The AAFCA TV Honors virtual ceremony takes place on Saturday, Aug. 21 at 4 p.m. PT. The show had been previously slated for the California Yacht Club in Marina Del Rey, with a 50 percent audience capacity.

Now, all eyes continue to be on the Television Academy, which is still planning a limited in-person Emmys — but last week it, too, announced plans to move both the Primetime and Creative Arts Emmys ceremonies outdoors, on the Event Deck at L.A. Live, next to the Microsoft Theater.

As part of last week’s announcement, the org also revealed that the guest list, which had already been limited to vaccinated nominees, would further be shrunk to include just four tickets per nominated teams of three or more.

Among other nods to the lingering COVID-19 pandemic, the Television Academy had already canceled Governors Ball events this year, and as far as we know right now, there don’t appear to be any plans for a major after-party by any of the networks, studios or streamers. There will not be a red carpet at the Creative Arts shows, and only a limited one (with just a dozen outlets) at the primetime show.

The fast-moving COVID-19 delta variant has also had an impact on Emmy phase two campaigning. National Geographic canceled plans this past weekend to hold a two-day Emmy showcase at the Westfield Century City mall, which was scheduled to include discussions between nominees (including “Genius: Aretha” star Cynthia Erivo) and voters.

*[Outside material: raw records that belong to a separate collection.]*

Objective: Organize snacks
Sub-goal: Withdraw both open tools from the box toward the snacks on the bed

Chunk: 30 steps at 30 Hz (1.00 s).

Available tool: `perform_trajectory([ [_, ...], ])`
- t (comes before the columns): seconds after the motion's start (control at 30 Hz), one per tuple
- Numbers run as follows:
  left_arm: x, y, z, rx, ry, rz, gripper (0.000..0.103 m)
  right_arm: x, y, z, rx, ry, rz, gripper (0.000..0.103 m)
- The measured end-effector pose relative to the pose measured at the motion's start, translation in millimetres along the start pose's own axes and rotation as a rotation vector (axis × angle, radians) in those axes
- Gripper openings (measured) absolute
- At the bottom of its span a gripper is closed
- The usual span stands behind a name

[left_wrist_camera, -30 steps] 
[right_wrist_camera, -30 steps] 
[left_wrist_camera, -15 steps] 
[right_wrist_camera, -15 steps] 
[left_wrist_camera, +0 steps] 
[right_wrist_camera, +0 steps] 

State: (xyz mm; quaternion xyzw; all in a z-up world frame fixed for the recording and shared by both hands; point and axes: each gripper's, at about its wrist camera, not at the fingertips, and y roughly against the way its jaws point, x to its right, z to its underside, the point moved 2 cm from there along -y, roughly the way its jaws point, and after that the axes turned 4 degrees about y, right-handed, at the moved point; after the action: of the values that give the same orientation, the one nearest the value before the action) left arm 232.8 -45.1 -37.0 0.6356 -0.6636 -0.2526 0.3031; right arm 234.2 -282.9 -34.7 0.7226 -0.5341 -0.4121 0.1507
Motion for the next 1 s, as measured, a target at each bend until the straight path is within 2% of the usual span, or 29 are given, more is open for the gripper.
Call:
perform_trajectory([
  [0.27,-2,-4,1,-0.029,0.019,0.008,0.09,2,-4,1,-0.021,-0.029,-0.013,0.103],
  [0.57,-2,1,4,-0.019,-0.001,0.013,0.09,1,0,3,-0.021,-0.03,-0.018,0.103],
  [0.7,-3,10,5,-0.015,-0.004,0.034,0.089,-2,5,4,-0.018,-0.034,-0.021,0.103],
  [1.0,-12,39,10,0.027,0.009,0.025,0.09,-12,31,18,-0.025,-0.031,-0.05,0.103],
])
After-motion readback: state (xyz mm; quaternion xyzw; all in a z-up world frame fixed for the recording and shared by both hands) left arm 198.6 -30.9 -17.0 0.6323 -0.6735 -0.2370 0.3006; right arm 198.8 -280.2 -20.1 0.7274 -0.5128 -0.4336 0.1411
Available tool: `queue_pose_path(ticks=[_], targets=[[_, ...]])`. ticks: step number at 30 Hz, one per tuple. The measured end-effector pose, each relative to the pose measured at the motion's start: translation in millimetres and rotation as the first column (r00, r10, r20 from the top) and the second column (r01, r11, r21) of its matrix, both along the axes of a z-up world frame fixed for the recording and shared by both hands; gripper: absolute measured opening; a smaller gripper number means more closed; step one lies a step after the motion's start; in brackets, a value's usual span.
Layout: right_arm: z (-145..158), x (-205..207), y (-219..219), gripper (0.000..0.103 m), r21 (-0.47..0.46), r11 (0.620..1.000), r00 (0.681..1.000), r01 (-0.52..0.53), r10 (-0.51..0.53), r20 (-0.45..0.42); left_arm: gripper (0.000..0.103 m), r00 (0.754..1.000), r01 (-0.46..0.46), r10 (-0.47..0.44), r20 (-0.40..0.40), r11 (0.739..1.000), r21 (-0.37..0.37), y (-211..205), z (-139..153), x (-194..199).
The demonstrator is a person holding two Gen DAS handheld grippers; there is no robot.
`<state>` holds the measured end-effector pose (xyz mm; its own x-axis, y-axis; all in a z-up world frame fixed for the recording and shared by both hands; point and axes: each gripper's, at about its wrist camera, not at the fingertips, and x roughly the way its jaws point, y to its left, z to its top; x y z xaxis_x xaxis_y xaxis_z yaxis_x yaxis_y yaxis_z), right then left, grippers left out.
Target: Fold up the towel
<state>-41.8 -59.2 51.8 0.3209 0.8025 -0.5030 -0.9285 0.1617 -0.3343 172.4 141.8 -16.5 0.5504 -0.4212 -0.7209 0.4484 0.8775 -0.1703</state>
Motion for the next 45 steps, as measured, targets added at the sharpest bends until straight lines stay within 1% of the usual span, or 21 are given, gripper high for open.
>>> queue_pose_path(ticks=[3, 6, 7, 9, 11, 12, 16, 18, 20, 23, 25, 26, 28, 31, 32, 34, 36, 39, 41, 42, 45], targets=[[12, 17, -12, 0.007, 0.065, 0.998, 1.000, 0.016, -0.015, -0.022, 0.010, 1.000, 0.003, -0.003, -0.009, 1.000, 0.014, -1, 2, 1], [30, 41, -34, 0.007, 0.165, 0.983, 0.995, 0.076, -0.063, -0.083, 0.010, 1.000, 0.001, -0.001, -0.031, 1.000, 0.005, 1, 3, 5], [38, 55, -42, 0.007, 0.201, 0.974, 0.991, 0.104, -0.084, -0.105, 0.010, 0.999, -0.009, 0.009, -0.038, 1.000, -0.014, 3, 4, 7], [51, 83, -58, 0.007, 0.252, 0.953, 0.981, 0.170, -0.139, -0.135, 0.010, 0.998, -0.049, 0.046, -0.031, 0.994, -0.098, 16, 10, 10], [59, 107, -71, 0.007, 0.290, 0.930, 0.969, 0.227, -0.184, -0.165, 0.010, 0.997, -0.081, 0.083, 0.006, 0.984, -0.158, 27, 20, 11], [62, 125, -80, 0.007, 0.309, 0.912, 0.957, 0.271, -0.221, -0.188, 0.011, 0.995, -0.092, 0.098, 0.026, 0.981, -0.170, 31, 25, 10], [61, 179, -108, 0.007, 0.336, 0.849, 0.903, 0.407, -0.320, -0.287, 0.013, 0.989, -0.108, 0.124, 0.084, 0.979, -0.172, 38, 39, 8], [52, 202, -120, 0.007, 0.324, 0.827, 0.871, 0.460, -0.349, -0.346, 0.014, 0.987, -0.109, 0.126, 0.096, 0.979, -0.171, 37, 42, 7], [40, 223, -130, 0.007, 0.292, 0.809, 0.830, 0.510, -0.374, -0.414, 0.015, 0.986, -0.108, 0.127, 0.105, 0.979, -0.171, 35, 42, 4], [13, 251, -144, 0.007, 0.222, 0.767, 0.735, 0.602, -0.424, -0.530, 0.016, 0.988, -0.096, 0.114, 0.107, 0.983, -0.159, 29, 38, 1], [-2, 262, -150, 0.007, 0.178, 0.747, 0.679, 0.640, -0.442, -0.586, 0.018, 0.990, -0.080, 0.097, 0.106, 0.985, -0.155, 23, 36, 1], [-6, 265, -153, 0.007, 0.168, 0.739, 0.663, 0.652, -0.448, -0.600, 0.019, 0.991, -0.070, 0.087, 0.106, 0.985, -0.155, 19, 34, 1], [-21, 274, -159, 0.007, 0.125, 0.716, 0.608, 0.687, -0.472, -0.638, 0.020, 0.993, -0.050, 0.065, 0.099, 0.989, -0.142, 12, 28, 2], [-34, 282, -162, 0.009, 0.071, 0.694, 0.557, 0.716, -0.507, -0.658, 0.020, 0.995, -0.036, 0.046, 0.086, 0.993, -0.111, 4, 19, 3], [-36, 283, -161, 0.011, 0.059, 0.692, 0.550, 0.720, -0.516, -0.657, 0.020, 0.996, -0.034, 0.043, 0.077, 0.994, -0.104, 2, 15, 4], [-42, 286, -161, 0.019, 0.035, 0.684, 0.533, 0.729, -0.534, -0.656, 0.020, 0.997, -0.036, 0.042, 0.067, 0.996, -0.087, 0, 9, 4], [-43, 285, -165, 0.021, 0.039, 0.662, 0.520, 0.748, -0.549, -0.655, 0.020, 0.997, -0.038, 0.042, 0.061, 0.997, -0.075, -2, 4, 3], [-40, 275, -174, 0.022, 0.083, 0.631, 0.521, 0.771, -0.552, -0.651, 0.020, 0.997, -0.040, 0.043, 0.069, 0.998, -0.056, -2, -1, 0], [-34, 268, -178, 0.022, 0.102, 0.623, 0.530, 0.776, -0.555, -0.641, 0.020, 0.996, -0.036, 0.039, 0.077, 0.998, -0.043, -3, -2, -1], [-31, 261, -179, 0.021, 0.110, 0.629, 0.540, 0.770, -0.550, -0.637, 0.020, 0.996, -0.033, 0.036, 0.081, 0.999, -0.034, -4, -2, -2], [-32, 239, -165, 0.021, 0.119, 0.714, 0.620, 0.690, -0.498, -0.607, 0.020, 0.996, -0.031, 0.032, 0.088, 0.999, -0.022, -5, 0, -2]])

The network made the decision after it began to feel inappropriate given the fact that the state of COVID-19 seems to be going in the wrong direction.

Among other TV events that have been pushed, Bravo just announced that its Bravocon event will be rescheduled for 2022.

This is the first year that the Hollywood Critics Association, which launched in 2016 (originally as the Los Angeles Online Film Critics Society), has added a TV awards ceremony. The HCA’s awards are the first to separate streaming programs from broadcast/cable shows, electing to give the digital platforms their own separate category in drama and comedy.